City administration receives Rp 1t from fuel subsidies
The Jakarta Post, Jakarta
The Jakarta administration confirmed on Monday that it had received a total of Rp 1 trillion in fuel-subsidy compensation funds, of which around Rp 40 billion would be used to provide health services for the poor.
No detailed breakdown of the funds was immediately available on Monday.
"The City Planning Agency is still discussing details for the allocation of the funds," assistant to the city secretary for people's welfare Rohana Manggala said.
City Secretary Ritola Tasmaya said that the mechanism for channeling the funds would be determined directly by the central government.
However, researchers at the University of Indonesia (UI) have apparently recommended that the city administration become directly involved in the distribution of the funds in order to guarantee that the assistance gets to the intended beneficiaries.
The central government has instructed that funds freed up by last week's fuel subsidy removal -- translated as a 29% increase in fuel prices -- be used to provide cheap rice, health assistance, and primary education scholarships for poor families nationwide, as was done in 2003.
Ida Ruwaida, executive secretary of UI's Sociology Study Center who coordinated the 2003 fund allocation monitoring and evaluation team from that campus, pointed out on Monday that weak coordination among the agencies involved had left the planning agency clueless about the distribution process.
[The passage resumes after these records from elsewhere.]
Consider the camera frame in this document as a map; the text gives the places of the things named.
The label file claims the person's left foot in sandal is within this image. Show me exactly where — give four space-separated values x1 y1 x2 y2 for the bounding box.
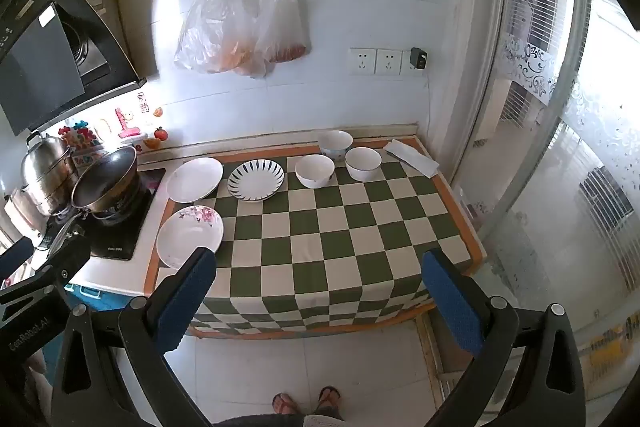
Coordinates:
272 392 304 416

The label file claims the plain white bowl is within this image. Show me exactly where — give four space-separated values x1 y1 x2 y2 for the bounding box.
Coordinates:
295 154 335 190

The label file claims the white plate with dark stripes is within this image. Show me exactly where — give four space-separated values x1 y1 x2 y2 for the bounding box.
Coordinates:
227 159 286 202

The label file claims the clear plastic bag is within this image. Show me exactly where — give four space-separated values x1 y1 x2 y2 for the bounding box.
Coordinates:
173 0 273 78
246 0 311 64

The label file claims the dark steel wok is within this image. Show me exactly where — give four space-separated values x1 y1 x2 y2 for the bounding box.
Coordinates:
46 146 140 253

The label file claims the white charger cable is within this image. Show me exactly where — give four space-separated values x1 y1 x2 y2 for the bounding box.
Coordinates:
425 68 436 135

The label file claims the blue cabinet front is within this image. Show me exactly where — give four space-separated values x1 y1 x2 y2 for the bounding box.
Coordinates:
64 281 132 324

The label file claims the frosted glass sliding door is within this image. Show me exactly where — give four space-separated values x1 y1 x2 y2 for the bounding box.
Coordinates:
450 0 640 390

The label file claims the small steel pot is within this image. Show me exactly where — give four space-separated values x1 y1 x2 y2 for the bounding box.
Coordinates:
4 189 47 249

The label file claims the plain white plate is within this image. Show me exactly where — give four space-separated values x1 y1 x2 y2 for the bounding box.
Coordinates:
166 157 224 204

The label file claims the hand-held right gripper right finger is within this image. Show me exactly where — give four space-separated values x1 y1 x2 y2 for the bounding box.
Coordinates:
421 248 587 427

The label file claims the white plate with pink flowers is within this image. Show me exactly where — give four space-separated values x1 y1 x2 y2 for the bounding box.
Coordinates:
156 205 224 269

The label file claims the person's right foot in sandal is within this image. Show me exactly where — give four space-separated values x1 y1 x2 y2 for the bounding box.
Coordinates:
314 386 344 421

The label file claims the black range hood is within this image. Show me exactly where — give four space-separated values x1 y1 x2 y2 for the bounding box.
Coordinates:
0 0 147 136

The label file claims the colourful wall sticker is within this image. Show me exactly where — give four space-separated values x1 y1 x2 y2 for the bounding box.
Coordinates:
57 119 103 156

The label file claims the white folded paper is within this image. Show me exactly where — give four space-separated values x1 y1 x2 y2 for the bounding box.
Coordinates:
383 138 441 179

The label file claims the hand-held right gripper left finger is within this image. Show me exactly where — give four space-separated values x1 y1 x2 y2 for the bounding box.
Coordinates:
50 246 218 427

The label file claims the pink wall sticker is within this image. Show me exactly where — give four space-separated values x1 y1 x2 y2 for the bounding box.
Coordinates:
115 107 142 141

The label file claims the person's foot in sandal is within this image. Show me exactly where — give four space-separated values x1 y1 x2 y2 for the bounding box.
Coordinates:
314 386 344 421
272 392 304 416

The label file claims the stainless steel steamer pot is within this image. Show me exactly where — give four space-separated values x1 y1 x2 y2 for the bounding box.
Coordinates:
20 132 82 217

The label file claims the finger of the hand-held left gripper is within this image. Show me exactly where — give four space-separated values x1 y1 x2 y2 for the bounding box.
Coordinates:
0 236 34 282
35 229 92 295

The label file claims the white wall power outlet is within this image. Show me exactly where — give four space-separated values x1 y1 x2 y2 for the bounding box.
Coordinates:
376 49 403 76
401 49 429 76
349 48 377 76

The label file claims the black gas stove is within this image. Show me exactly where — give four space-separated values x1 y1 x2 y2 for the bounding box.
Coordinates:
37 167 167 262

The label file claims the green white checkered tablecloth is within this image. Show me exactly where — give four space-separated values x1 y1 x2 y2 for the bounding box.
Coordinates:
144 137 487 339

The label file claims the white bowl with black rim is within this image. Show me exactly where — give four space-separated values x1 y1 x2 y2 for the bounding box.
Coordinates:
344 147 383 182

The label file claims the white bowl with blue spots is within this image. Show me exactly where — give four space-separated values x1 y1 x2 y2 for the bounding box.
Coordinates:
318 130 354 160
UI and Tarumanegara University in Jakarta were among 35 universities throughout Indonesia that took part in the 2003 monitoring program, which lasted from March through December of that year.
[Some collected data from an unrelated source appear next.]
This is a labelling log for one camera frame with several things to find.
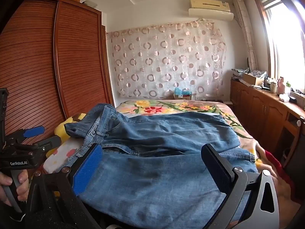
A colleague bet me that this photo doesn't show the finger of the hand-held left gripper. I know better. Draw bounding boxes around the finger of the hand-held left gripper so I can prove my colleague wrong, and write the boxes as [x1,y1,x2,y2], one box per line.
[6,127,46,144]
[29,135,61,153]

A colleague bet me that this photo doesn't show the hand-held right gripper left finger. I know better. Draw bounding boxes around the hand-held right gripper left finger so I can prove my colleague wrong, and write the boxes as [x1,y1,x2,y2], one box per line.
[25,143,112,229]

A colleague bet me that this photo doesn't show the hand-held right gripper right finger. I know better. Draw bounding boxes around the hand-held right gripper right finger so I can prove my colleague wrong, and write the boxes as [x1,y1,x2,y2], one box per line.
[201,144,280,229]

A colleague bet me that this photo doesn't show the blue denim pants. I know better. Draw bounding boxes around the blue denim pants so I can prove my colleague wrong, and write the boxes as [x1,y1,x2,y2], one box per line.
[65,103,259,228]

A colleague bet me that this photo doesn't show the person's left hand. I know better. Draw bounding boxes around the person's left hand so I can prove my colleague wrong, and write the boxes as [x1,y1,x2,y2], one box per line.
[0,169,29,206]

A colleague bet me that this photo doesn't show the strawberry print bedsheet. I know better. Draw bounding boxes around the strawberry print bedsheet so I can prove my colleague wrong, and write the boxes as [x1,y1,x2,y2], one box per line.
[44,139,93,174]

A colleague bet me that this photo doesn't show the yellow plush toy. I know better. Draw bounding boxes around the yellow plush toy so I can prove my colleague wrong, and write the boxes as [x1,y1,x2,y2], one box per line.
[46,113,86,158]

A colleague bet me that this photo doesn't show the red blanket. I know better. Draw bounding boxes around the red blanket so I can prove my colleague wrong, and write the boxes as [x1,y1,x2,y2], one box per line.
[255,145,302,210]

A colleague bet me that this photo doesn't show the wooden slatted wardrobe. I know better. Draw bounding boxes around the wooden slatted wardrobe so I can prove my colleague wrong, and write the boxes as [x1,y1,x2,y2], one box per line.
[0,0,115,146]

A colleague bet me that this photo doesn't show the wooden sideboard cabinet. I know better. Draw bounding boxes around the wooden sideboard cabinet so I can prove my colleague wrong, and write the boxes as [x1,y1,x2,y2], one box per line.
[230,79,305,163]

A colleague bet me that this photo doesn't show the low cardboard box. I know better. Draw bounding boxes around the low cardboard box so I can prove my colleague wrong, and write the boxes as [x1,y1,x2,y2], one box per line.
[173,93,197,101]

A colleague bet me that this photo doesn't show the blue plastic bag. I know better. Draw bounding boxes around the blue plastic bag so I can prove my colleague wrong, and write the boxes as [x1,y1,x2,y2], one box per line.
[174,87,192,96]

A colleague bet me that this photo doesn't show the floral blanket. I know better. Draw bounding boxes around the floral blanket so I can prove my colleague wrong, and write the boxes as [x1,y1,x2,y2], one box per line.
[116,99,262,165]

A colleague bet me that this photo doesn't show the open cardboard box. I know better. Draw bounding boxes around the open cardboard box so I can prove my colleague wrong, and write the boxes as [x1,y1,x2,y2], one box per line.
[242,73,264,86]

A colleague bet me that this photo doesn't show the patterned cloth pile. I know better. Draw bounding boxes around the patterned cloth pile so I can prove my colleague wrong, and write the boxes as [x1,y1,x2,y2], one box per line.
[232,68,267,77]

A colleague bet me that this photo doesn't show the circle-patterned sheer curtain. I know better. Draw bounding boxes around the circle-patterned sheer curtain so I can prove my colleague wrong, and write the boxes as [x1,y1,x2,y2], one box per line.
[106,20,227,99]

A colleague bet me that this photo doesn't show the wooden-framed window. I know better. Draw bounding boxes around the wooden-framed window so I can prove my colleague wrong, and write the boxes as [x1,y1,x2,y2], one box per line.
[253,0,305,96]

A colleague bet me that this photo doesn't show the patterned window curtain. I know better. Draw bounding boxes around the patterned window curtain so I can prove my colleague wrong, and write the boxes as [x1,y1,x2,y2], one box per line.
[233,0,258,71]

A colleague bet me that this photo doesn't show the white air deflector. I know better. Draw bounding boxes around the white air deflector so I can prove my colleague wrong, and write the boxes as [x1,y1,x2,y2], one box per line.
[188,8,234,21]

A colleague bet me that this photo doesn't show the cream wall air conditioner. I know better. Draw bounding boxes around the cream wall air conditioner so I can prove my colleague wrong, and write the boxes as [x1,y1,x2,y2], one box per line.
[189,0,231,11]

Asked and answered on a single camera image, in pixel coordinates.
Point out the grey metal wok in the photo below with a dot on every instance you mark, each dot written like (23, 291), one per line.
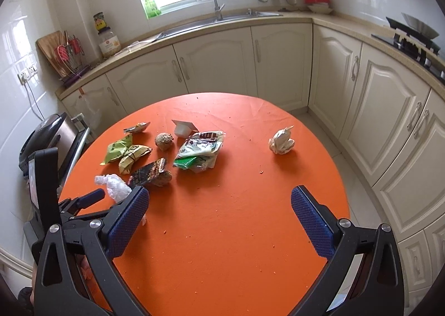
(420, 29)

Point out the clear hanging plastic bag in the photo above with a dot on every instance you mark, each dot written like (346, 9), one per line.
(94, 107)

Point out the green snack wrapper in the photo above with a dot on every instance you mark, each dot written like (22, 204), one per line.
(116, 151)

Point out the red plastic utensil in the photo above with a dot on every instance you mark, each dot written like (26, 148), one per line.
(66, 51)

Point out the stainless steel sink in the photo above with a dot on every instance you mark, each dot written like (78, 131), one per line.
(215, 20)

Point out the orange round tablecloth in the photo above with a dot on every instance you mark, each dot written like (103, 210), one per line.
(226, 215)

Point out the white paper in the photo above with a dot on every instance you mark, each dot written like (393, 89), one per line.
(281, 142)

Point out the dark brown snack wrapper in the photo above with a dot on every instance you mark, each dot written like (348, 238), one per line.
(149, 173)

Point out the brown crumbly ball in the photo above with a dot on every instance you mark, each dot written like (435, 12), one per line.
(164, 141)

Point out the white bowl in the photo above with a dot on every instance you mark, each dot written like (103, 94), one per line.
(320, 8)

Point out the yellow black snack wrapper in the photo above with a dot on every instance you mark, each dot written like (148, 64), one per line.
(134, 157)

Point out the clear packet with green insert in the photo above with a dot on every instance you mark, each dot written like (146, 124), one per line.
(200, 152)

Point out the black silver rice cooker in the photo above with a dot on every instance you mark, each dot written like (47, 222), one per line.
(48, 138)

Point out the black gas stove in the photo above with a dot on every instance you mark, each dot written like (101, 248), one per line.
(410, 48)

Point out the glass jar with beige contents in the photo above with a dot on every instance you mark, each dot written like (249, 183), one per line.
(108, 43)

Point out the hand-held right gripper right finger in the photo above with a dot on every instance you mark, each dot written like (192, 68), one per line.
(313, 222)

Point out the beige kitchen countertop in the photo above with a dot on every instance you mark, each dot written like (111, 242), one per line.
(330, 20)

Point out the wooden cutting board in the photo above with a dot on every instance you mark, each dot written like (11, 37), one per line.
(48, 48)

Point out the green plastic bottle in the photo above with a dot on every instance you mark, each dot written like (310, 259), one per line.
(152, 8)

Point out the small silver foil wrapper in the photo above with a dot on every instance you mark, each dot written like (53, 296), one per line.
(137, 127)

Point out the orange adhesive hook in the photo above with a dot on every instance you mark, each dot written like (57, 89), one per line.
(81, 91)

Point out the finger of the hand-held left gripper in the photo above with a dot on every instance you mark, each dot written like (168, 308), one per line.
(91, 196)
(87, 216)

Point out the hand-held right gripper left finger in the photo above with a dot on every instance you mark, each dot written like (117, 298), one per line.
(127, 222)

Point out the white plastic bag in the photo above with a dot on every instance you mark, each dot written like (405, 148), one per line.
(114, 187)

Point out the white wall outlet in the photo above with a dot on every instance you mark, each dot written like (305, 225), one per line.
(27, 72)

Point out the yellow label bottle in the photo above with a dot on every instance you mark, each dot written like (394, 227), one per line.
(100, 21)

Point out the white plastic cup with lid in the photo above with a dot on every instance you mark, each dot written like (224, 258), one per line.
(184, 128)
Last Thursday, around 55 universities signed a memorandum of understanding on monitoring this year's allocation system for fuel subsidy compensation funds. In 2004, there was no revision of the long-standing and controversial fuel subsidy.
"UI monitored and evaluated East, Central, and South Jakarta, and Tarumanegara handled West and North Jakarta, and the Thousand Islands in 2003," said UI deputy rector Arie Susilo.
The universities are still discussing the most effective methodology for the 2005 evaluation with the central government.
Ida explained that in the 2003 scheme, most of the assistance was sent straight to the target populace by sectoral agencies.
To improve coordination between these sectoral agencies, Ida said the government should form a body that can facilitate cooperation.
"The government should map the distribution of aid more systematically to ensure the assistance is distributed evenly and that it goes to the right people," said Ida.
She said that one type of misallocation observed by the universities in 2003 was the merging of funds into the budgets of the sectoral body, as in the case of the Ministry of Health and the State Logistics Agency, so that it became unclear where the funds actually originated from.
Due to this lack of coordination, there is a lack of accurate and valid data on the actual number of recipients.
UI found that in 2003, only 88 percent of the allocated funds for East, Central, and South Jakarta reached their target.
"We monitored and evaluated the program by handing out questionnaires to the targeted people and conducting focus group discussions with recipients of the aid," explained Ida, who added that the university had sent out a team of around 60 students to monitor the assistance programs that year.
This year, besides monitoring and evaluating distribution of the allocated funds, the university hopes that the team assigned can take part in determining groups to be targeted and in building a database of recipients.